L’actuel président de l’Université avait eu un grand moment de rêve : un jour, il voulut créer une filière en master que devait financer Faure Gnassingbé.
Dodji Kokoroko ? Un cas, nous répondit un ancien étudiant de l’actuel président de l’Université de Lomé. Le professeur agrégé de droit qui subjuguait ses étudiants par ses brillantes leçons et sa gouaille a décru dans leurs estimes le jour où ils ont découvert ses accointances avec le pouvoir militaro-civil togolais. Les étudiants que nous avons rencontrés n’ont pas compris comment l’intellectuel contempteur de Faure Gnassingbé a pu devenir son « ami ». «En tout cas c’est l’impression qui s’en dégage », déclare au Temps un des anciens étudiants que nous avons contactés.

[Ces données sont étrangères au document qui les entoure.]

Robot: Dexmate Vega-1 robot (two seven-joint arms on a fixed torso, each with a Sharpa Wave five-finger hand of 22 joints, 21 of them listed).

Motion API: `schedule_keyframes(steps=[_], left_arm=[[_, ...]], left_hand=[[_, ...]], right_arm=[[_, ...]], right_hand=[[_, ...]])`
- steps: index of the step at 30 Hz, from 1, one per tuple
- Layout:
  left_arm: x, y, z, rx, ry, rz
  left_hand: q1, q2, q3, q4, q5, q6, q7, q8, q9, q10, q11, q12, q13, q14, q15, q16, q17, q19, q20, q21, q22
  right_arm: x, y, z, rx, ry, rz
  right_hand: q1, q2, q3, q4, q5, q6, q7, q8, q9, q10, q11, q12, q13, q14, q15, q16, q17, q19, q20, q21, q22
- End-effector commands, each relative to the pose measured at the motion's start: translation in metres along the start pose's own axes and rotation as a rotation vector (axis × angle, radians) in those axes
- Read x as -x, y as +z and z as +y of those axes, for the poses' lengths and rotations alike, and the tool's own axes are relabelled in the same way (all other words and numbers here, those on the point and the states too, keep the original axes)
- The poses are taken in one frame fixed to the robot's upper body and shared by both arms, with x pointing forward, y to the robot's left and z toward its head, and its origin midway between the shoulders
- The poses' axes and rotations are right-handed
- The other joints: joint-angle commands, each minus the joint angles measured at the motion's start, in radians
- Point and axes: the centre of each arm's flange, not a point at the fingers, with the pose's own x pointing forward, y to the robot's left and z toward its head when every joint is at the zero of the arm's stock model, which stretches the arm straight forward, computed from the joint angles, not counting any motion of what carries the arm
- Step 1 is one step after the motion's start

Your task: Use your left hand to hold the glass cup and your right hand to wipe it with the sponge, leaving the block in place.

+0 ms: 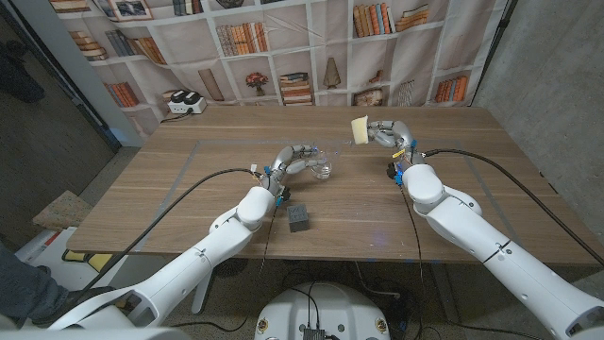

En 2013, de nombreux étudiants ont été intellectuellement blousés par le professeur agrégé de droit. Dodji Kokoroko propose à deux ou trois dizaines d’étudiants de s’inscrire dans une filière master qu’il comptait créer spécialement pour eux. L’intitulé de la formation : « Master professionnel – Marchés Publics, Délégation de Services et Partenariats Public-Privé ». La formation était censée débuter courant premier semestre 2014 et durer deux ans. Une bonne intention. Le marché est demandeur de cette spécialité.
Des étudiants ont été sélectionnés après étude de dossier et entretien avec un jury. Mais plusieurs mois plus tard, les étudiants rongeaient leur frein à la maison, tournaient en rond, ne sachant véritablement ce que l’avenir leur réserve. Après plusieurs relances auprès du décanat, le promoteur de la filière Dodji Kokoroko se décide à rencontrer une délégation des candidats retenus.
Faure Gnassingbe va financer personnellement de sa poche la filière
Extrait de la rencontre que le Temps a eu avec les étudiants :
« Le professeur Dodji Kokoroko nous a convoqués un beau matin vers la fin d’année 2014 ou début 2015 pour nous inviter à la patience et nous garantir la tenue effective de la formation car, selon ses mots, il venait de rencontrer personnellement le Chef de l’Etat qui lui aurait promis de financer la formation de sa propre poche. Nous étions tous interloqués par cette nouvelle ligne qui tranchait complètement avec la notoire virulence de l’individu à l’égard du régime et de son chef. Sans le savoir, nous assistions aux prémices d’un copinage qui fera beaucoup de mal à la fac et au débat juridique national. Et malgré cette étrange promesse, la formation ne démarrera jamais et pire, nos frais de dépôt de dossier ne nous seront jamais restitués. »
Le Temps ne s’est pas renseigné auprès du professeur agrégé président de l’Université de Lomé, mais les versions des étudiants se recoupent et sont probantes. La faculté de droit n’a jamais ouvert la filière « Master professionnel – Marchés Publics, Délégation de Services et Partenariats Public-Privé ». Le financement personnel de Faure Gnassingbé a-t-il fait défaut ? On ne le saura jamais. Mais cette déclaration, démagogique, de Kokoroko reposait-elle sur une vraie promesse de Faure Gnassingbé ou était-elle juste une façon de plastronner de l’actuel professeur de l’Université, histoire de faire accroire aux étudiants qu’il serait l’ami du chef de l’Etat ? Est-ce un simple effet de manche ? Dans Le Soleil sans se brûler, l’écrivain togolais Théo Ananissoh attire l’attention sur cette inclination des intellectuels francophones vers la compromission avec les pouvoirs. Avant Kokoroko, feu le Professeur agrégé de lettres classiques Janvier Amelanvi Amela était coutumier de ses plastronnades.
Difficile donc de savoir s’il s’agit d’une gasconnade. Cependant, quand Dodji Kokoroko parvient à la présidence de l’Université en 2016, il prend l’initiative de nettoyer les écuries d’Augias. L’une de ses premières décisions, dans une université qu’il considérait comme un foutoir, est de bloquer la création des filières en Master ! Sauf qu’on ne connait pas les raisons qui sous-tendent la mesure d’interdiction. Est-ce un défaut d’un financement inapproprié par Faure Gnassingbé, ou tout simplement un assèchement des ressources financières de l’Université de Lomé ? Certes, l’UL de Lomé est confrontée à une explosion de son budget; laquelle explosion est due à la croissance de la masse salariale et à la course de nombreux enseignants vers les grades universitaires.